By Mark Zimmermann
Catholic News Service
WASHINGTON (CNS) – The 1979 visit of Pope John Paul II to the nation's capital "was a great gift," as will be Pope Benedict XVI's April 15-17 trip to Washington, said
The cardinal, now retired, was Washington's archbishop from 1973 to 1980 and hosted Pope John Paul's visit.
He recalled that those who had to prepare for it had only a short time to get ready.
"We only had a couple of months!" he told the Catholic Standard, Washington's archdiocesan newspaper, in an interview at his residence. He chuckled and said, "Looking back, I don't know how we did it."
Then he answered, "With God's grace!"
The first pastoral visit by a pope to the capital of the United States remains a cherished memory for Cardinal Baum, who retired in 2001 after 11 years as head of the Apostolic Penitentiary, the Vatican office that deals with matters of conscience. Before that he was prefect of the Vatican's Congregation for Catholic Education for 10 years.
Cardinal Baum once summarized the 1979 papal visit to Washington as "a moment of grace."
That visit shares many elements with Pope Benedict's planned visit, including meeting the president at the White House, visiting the National Shrine of the Immaculate Conception – named a basilica after Pope John Paul's visit – and meeting with educators from across the country at The Catholic University of America. The pope in 1979 also visited the United Nations in New York City, as will his successor.
Cardinal Baum described how President Jimmy Carter, a religious man, welcomed the pope to the White House with great respect. The prelate added that he was greatly moved to look out and see the 175,000 people gathered for the pope's Mass on the National Mall.

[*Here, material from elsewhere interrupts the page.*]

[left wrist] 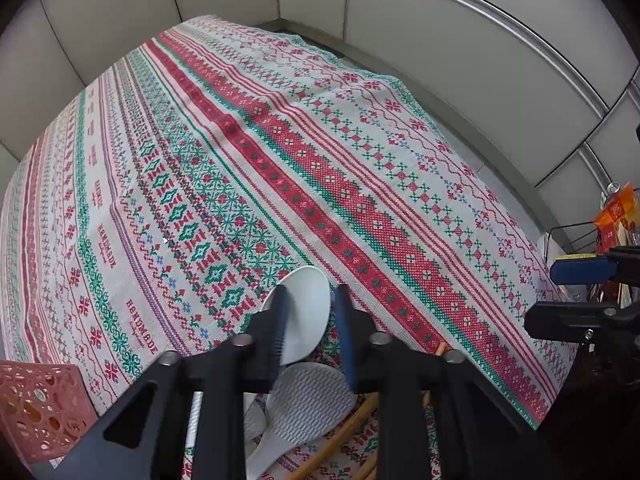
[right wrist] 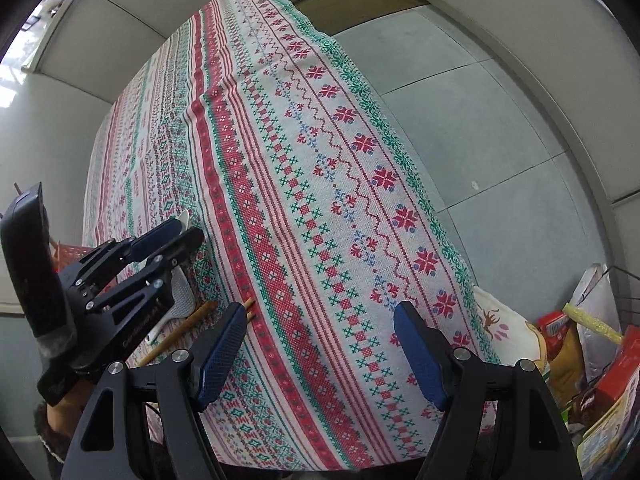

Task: Organize utensils
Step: 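Lower the left tool and grasp a white plastic spoon, then lift the white spoon with the left tool while the right tool grasps a chopstick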

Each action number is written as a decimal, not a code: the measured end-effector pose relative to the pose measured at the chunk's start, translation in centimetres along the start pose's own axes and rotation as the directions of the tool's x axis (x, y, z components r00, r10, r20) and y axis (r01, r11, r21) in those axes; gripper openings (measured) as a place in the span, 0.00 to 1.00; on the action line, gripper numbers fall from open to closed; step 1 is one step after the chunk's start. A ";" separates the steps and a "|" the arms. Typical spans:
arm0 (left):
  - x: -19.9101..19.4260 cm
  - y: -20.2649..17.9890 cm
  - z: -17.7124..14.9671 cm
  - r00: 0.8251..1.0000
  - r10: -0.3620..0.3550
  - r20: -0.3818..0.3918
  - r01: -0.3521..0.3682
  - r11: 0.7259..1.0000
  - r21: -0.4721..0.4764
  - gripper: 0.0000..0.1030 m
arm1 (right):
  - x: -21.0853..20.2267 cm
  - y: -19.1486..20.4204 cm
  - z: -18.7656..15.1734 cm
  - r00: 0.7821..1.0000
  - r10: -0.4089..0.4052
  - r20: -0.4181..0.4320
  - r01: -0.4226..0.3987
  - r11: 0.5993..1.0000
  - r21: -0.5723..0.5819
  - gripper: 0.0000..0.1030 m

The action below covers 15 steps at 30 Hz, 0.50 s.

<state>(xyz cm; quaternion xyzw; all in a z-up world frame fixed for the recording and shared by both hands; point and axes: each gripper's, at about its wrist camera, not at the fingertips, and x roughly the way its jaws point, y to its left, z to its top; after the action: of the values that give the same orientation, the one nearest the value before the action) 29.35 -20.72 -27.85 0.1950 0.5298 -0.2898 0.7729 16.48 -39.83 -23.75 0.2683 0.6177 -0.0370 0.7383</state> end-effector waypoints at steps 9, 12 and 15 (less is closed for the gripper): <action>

"It was a great moment," he said.
One image that Cardinal Baum especially cherishes comes from something that was unplanned – an impromptu greeting from the pope to people gathered outside one of the stops on his itinerary.

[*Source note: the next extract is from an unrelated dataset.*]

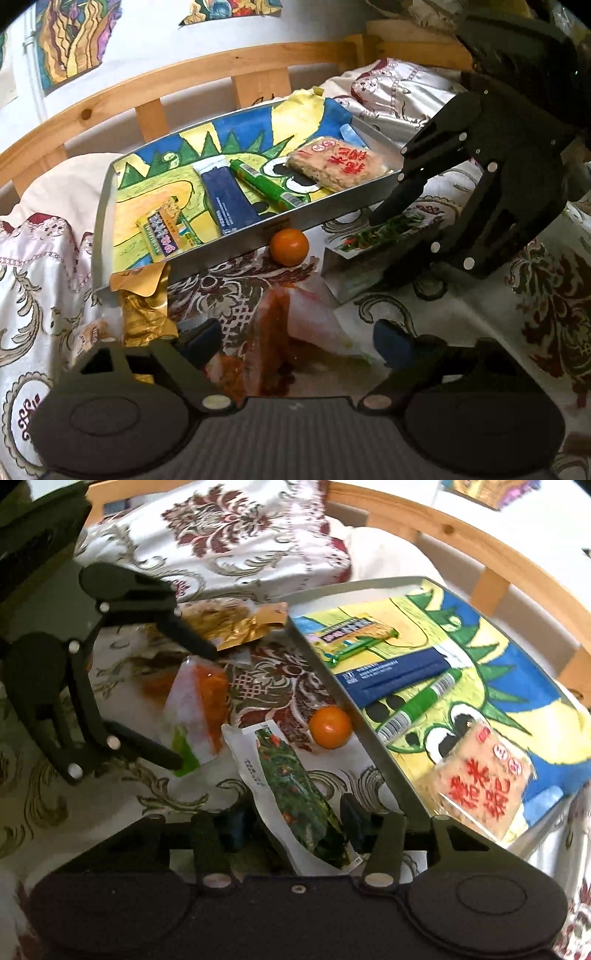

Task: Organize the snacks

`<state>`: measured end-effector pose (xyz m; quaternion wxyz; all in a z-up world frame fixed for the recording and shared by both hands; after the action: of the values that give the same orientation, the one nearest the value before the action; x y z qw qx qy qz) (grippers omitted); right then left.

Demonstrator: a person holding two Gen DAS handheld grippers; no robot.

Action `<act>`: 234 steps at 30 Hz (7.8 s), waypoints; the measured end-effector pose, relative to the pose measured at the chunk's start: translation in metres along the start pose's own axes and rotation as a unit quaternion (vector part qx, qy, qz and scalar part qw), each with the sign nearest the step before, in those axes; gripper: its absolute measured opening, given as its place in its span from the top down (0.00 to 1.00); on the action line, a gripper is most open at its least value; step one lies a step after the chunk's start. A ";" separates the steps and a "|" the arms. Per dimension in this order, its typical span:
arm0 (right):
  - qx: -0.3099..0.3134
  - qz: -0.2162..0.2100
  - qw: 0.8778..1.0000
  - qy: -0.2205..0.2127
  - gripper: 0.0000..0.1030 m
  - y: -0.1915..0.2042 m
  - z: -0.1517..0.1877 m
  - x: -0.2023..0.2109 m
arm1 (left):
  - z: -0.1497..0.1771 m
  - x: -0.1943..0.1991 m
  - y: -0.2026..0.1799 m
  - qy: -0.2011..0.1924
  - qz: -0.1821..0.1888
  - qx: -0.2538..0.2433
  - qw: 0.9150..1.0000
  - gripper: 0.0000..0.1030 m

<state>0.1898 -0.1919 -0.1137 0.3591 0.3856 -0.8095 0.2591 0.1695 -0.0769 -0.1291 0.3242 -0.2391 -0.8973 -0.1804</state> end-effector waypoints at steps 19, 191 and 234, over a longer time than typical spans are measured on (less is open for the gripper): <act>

After Pope John Paul had joined 400 ecumenical leaders for a prayer service at the Notre Dame Chapel at what is now Trinity University, a crowd of people, many in wheelchairs, waited outside for his blessing.

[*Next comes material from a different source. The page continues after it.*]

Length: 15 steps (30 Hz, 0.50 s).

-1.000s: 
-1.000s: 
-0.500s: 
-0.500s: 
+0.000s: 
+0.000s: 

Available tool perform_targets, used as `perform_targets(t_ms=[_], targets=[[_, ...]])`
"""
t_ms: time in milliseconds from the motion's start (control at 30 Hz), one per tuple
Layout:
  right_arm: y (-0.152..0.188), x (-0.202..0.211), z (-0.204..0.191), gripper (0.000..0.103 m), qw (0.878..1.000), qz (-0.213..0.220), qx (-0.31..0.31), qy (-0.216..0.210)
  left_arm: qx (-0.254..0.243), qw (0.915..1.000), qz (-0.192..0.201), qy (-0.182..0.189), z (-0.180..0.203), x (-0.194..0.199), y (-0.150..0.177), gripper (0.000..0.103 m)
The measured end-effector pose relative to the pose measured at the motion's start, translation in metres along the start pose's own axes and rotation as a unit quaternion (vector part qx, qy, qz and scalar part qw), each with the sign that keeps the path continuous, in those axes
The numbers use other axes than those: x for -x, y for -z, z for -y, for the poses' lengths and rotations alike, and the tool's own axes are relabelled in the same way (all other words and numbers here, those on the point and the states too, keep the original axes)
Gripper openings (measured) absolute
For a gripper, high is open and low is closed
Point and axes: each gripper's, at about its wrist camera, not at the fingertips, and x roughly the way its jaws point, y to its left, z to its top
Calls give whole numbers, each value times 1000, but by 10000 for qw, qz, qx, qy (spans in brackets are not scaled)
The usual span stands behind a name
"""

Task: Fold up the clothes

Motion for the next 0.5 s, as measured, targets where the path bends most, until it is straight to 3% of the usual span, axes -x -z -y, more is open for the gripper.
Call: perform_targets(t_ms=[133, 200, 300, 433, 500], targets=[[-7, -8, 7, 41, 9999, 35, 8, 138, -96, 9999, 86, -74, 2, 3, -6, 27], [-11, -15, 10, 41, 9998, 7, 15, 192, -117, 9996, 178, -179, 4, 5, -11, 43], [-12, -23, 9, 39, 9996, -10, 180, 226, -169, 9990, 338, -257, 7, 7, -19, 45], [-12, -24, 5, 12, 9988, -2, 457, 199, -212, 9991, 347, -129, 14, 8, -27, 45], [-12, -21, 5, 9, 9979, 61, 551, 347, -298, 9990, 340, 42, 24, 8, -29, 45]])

"The idea was he would drive by, and he would give a blessing. It wasn't intended that he would stop. Of course, the Holy Father wouldn't just give a blessing and drive by. He stopped, went out of the car, went to ... (many) of them and took their hand and gave them a blessing," the cardinal said.
That loving approach to people was typical of Pope John Paul, who as pope was "the universal father," said Cardinal Baum, adding that the current pontiff shares that quality. "He has that sense, he is a father, he has this gentleness, this infinitely kind and patient way with him," he said.
There are only two cardinal electors who took part in both the 1978 conclaves, when Pope John Paul I and Pope John Paul II were elected, and the 2005 conclave, when Pope Benedict XVI was elected. One was Cardinal Baum, and the other was German Cardinal Joseph Ratzinger, who became Pope Benedict three years ago.
"I came to know him very well," Cardinal Baum says of the current pope, whom he met in the early 1960s when both were younger priests serving as theological experts to bishops during the Second Vatican Council. Later, as cardinals they served together on Vatican congregations and on the commission that prepared the new Catechism of the Catholic Church.
"He (Pope Benedict XVI) is a man of powerful and keen intellect, and formidable as a theologian. Also though ... notwithstanding his profound intellectual gifts, he is a very gentle and humble person," Cardinal Baum said.
And as his papacy unfolds, he said, Pope Benedict "will surprise us" the way his predecessor did. Pope John Paul surprised people "with his great, loving outreach to the world," he said, and Pope Benedict will do the same "with his deep intellect and profound faith."
Pope Benedict's visit, he said, will be "a great source of grace for the church of Washington. ... I hope with confidence that the presence of the Holy Father, and his message, will be a source of grace, a renewal, a reaffirmation of our Catholic faith, and a call to examine ourselves (and) how we live our faith."
Asked what advice he has for people to get the most out of the papal visit while it is happening, Cardinal Baum said, "Let them see it as a time of prayer, the visit of the pope, see it as a renewal of their own faith. ... Ask the intercession of our Blessed Lady, to prepare us for this marvelous event, (which will be) a sign of God's love for us, and a time of grace."